News + Trends

Microsoft's VALL-E imitates any voice - three seconds of recording is enough

11-1-2023

Translation: machine translated

DALL-E is followed by VALL-E: Microsoft and OpenAI have created a new artificial intelligence (AI) that can imitate voices. A voice recording of just three seconds should be enough input for the AI.
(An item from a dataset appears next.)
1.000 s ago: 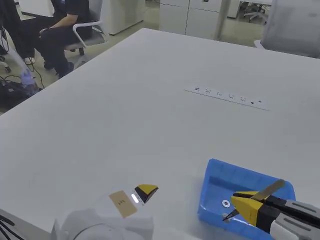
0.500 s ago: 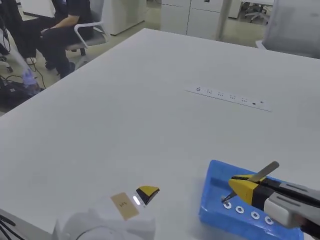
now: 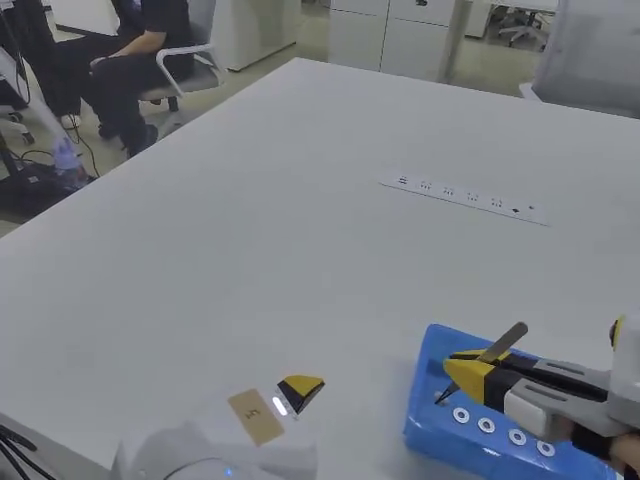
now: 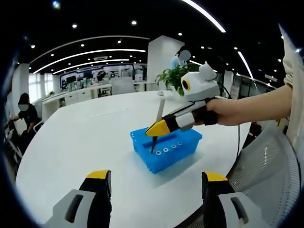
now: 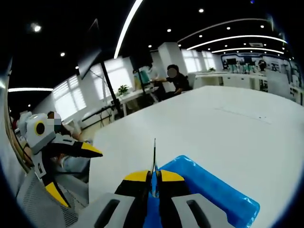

Today we know: What photos or videos show doesn't necessarily have to have happened. Since ChatGPT and DALL-E, it's also clear that a text doesn't necessarily have to come from an author's pen or a picture from an artist's brush. Now it's the voice's turn.

VALL-E is an AI model that Microsoft calls "Neural Codec Language". It enables voice profiles to be created and the corresponding voice to be imitated. Three seconds of voice recording are enough for the AI to imitate what it hears naturally and with emotional colouring. It can then use the voice to read out any text. The ambient sound of the recording is also retained. The new AI is ideal for text-to-speech functions, which could at best enable a book to be read aloud in the author's voice.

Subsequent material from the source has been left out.